インサイト

Can the ECB manage Europe's second inflation test?

While structurally better prepared than in 2022, the latest energy shock is testing the ECB’s ability to balance inflation risks with a softening growth outlook.

執筆者

    Strategist
    Strategist
    Strategist

まとめ

  1. ECB better positioned, but energy still a risk
  2. Shock transmitted via rates; markets stabilizing
  3. Diverging paths across central banks

The ECB enters the current energy shock from a position of relative strength. Inflation is close to target, policy rates are around neutral, and the labor market is cooler than during the 2022 episode. This has been reflected in a gradual cooling of wage demands prior to the jump in energy prices.

So far, inflation expectations remain relatively well anchored. Market-based measures have reacted only modestly, with the 5y5y forward rising slightly, while manufacturing selling-price expectations – although increasing – remain well below 2022 levels.
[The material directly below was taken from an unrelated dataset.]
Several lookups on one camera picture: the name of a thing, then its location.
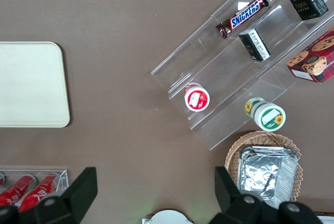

We believe this suggests that, from an inflation perspective, the euro area is better positioned to absorb an energy shock than it was during the previous cycle.

Why this shock could still be impactful

From a growth perspective, the current shock comes at a more delicate stage of the cycle. The post-Covid surge in consumer demand has faded, and early data point to modest economic momentum before the Iran war started. Higher energy prices can take a significant bite out of disposable incomes, especially for lower- and middle-income households.

So far, inflation expectations remain relatively well anchored

An analysis of previous energy price shocks, published by ECB staff, suggests that a 10% energy price shock could reduce consumer spending on essential items for these households by circa 0.4 percentage points. Business sentiment is probably also not immune to energy price shocks. Past experience suggests a negative impact on business fixed investment of circa 1.5 percentage points spread over a two-year period.

Figure 1 – Expected impact from 10% energy price shock on Eurozone growth (percentage point change from baseline)

Source: Bloomberg, Robeco, 11 April 2026

The growth impulse from additional fiscal spending to support European defense and German infrastructure thus appears to come at a good moment. It should at least help to prevent a scenario in which growth falls below 0.5%, while the consensus growth expectation for 2026 was 1.2% at the start of the year.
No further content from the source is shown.